* [What the task requires]
For this exercise, write out the full listing that follows exactly and skip its pictures.

******************************

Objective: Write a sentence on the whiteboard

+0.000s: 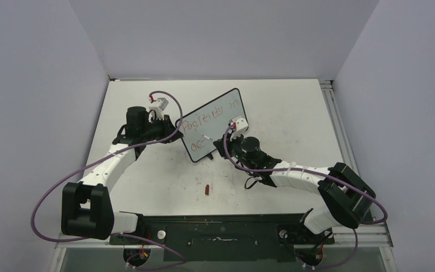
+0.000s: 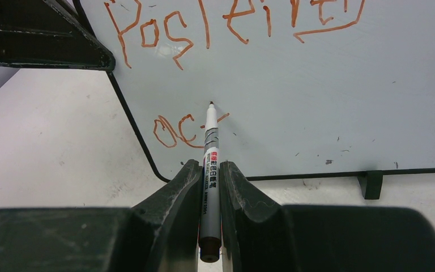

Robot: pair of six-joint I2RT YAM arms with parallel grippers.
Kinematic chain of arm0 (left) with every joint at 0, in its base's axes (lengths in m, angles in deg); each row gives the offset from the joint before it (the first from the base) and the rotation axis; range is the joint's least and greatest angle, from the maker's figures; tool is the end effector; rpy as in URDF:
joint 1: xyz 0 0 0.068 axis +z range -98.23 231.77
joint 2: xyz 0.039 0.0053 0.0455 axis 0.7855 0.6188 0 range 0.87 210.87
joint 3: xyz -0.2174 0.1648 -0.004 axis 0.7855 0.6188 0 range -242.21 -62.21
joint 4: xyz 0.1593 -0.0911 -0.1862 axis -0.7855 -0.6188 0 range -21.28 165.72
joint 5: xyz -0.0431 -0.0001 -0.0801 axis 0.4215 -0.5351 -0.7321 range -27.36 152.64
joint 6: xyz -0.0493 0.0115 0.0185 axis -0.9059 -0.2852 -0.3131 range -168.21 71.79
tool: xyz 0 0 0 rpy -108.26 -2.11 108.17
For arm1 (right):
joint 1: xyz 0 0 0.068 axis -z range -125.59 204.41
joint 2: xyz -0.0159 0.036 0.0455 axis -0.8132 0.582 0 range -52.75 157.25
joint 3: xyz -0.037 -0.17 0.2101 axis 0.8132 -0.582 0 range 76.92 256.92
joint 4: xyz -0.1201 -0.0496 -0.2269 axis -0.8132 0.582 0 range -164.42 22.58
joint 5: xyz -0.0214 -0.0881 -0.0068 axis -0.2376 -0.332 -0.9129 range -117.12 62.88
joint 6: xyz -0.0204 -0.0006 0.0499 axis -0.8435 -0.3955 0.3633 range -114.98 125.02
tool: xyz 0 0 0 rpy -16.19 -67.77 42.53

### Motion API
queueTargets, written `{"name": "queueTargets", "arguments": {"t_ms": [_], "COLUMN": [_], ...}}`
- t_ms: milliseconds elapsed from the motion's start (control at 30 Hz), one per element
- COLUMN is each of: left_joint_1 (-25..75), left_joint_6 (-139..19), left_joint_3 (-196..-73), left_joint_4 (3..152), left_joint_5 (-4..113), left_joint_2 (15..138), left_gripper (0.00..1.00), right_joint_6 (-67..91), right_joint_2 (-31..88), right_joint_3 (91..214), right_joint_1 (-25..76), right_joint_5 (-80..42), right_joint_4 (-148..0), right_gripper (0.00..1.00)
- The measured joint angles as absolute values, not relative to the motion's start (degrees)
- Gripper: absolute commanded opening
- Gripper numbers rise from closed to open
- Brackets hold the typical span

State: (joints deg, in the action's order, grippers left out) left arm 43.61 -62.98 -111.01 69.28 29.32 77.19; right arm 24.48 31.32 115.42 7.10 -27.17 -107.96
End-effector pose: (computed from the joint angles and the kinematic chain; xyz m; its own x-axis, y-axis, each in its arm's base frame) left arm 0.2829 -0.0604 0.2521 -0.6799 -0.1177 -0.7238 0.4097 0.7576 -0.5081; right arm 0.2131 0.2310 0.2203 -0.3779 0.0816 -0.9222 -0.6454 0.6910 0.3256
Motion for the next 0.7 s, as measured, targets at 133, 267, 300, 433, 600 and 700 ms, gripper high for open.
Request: {"name": "queueTargets", "arguments": {"t_ms": [133,267,300,433,600,700], "left_joint_1": [43.6,43.6,43.6,43.6,43.6,43.6], "left_joint_6": [-63.0,-63.0,-63.0,-63.0,-63.0,-63.0], "left_joint_3": [-111.0,-111.0,-111.0,-111.0,-111.0,-111.0], "left_joint_4": [69.3,69.3,69.3,69.3,69.3,69.3], "left_joint_5": [29.3,29.3,29.3,29.3,29.3,29.3], "left_joint_2": [77.2,77.2,77.2,77.2,77.2,77.2], "left_gripper": [0.0,0.0,0.0,0.0,0.0,0.0], "right_joint_6": [24.5,24.6,24.6,24.8,25.0,25.1], "right_joint_2": [31.3,31.3,31.3,31.3,31.3,31.3], "right_joint_3": [115.3,114.3,114.0,113.1,112.2,111.7], "right_joint_1": [7.1,7.1,7.1,7.1,6.7,6.3], "right_joint_5": [-27.5,-27.8,-27.8,-27.9,-28.4,-28.5], "right_joint_4": [-108.0,-108.2,-108.2,-108.2,-108.2,-108.2], "right_gripper": [0.05,0.05,0.05,0.05,0.05,0.05]}}
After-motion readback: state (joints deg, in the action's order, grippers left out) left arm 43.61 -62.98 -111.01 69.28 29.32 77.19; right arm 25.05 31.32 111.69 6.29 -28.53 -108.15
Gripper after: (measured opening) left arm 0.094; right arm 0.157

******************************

* [Your solution]
Objective: Write a sentence on the whiteboard

+0.000s: 
+0.000s: 

Robot: pair of six-joint I2RT YAM arms with parallel grippers.
Kinematic chain of arm0 (left) with every joint at 0, in its base's axes (lengths in m, angles in deg); each row gives the offset from the joint before it (the first from the base) and the rotation axis; range is the joint's least and greatest angle, from the maker's figures; tool is the end effector; rpy as in URDF:
joint 1: xyz 0 0 0.068 axis +z range -98.23 231.77
joint 2: xyz 0.039 0.0053 0.0455 axis 0.7855 0.6188 0 range 0.87 210.87
joint 3: xyz -0.2174 0.1648 -0.004 axis 0.7855 0.6188 0 range -242.21 -62.21
joint 4: xyz 0.1593 -0.0911 -0.1862 axis -0.7855 -0.6188 0 range -21.28 165.72
joint 5: xyz -0.0431 -0.0001 -0.0801 axis 0.4215 -0.5351 -0.7321 range -27.36 152.64
joint 6: xyz -0.0493 0.0115 0.0185 axis -0.9059 -0.2852 -0.3131 range -168.21 71.79
tool: xyz 0 0 0 rpy -108.26 -2.11 108.17
For arm1 (right):
joint 1: xyz 0 0 0.068 axis -z range -125.59 204.41
joint 2: xyz -0.0159 0.036 0.0455 axis -0.8132 0.582 0 range -52.75 157.25
joint 3: xyz -0.037 -0.17 0.2101 axis 0.8132 -0.582 0 range 76.92 256.92
joint 4: xyz -0.1201 -0.0496 -0.2269 axis -0.8132 0.582 0 range -164.42 22.58
joint 5: xyz -0.0214 -0.0881 -0.0068 axis -0.2376 -0.332 -0.9129 range -117.12 62.88
joint 6: xyz -0.0204 -0.0006 0.0499 axis -0.8435 -0.3955 0.3633 range -114.98 125.02
tool: xyz 0 0 0 rpy -16.19 -67.77 42.53

### Motion API
queueTargets, written `{"name": "queueTargets", "arguments": {"t_ms": [_], "COLUMN": [_], ...}}`
- t_ms: milliseconds elapsed from the motion's start (control at 30 Hz), one per element
- COLUMN is each of: left_joint_1 (-25..75), left_joint_6 (-139..19), left_joint_3 (-196..-73), left_joint_4 (3..152), left_joint_5 (-4..113), left_joint_2 (15..138), left_gripper (0.00..1.00), right_joint_6 (-67..91), right_joint_2 (-31..88), right_joint_3 (91..214), right_joint_1 (-25..76), right_joint_5 (-80..42), right_joint_4 (-148..0), right_gripper (0.00..1.00)
- The measured joint angles as absolute values, not relative to the motion's start (degrees)
- Gripper: absolute commanded opening
- Gripper numbers rise from closed to open
- Brackets hold the typical span

State: (joints deg, in the action's order, grippers left out) left arm 43.61 -62.98 -111.01 69.28 29.32 77.19; right arm 24.48 31.32 115.42 7.10 -27.17 -107.96
End-effector pose: (computed from the joint angles and the kinematic chain; xyz m; its own x-axis, y-axis, each in its arm's base frame) left arm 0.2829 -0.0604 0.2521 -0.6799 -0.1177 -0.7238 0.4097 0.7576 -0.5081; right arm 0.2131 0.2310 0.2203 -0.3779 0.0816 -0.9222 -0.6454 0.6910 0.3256
Motion for the next 0.7 s, as measured, targets at 133, 267, 300, 433, 600 and 700 ms, gripper high for open.
Request: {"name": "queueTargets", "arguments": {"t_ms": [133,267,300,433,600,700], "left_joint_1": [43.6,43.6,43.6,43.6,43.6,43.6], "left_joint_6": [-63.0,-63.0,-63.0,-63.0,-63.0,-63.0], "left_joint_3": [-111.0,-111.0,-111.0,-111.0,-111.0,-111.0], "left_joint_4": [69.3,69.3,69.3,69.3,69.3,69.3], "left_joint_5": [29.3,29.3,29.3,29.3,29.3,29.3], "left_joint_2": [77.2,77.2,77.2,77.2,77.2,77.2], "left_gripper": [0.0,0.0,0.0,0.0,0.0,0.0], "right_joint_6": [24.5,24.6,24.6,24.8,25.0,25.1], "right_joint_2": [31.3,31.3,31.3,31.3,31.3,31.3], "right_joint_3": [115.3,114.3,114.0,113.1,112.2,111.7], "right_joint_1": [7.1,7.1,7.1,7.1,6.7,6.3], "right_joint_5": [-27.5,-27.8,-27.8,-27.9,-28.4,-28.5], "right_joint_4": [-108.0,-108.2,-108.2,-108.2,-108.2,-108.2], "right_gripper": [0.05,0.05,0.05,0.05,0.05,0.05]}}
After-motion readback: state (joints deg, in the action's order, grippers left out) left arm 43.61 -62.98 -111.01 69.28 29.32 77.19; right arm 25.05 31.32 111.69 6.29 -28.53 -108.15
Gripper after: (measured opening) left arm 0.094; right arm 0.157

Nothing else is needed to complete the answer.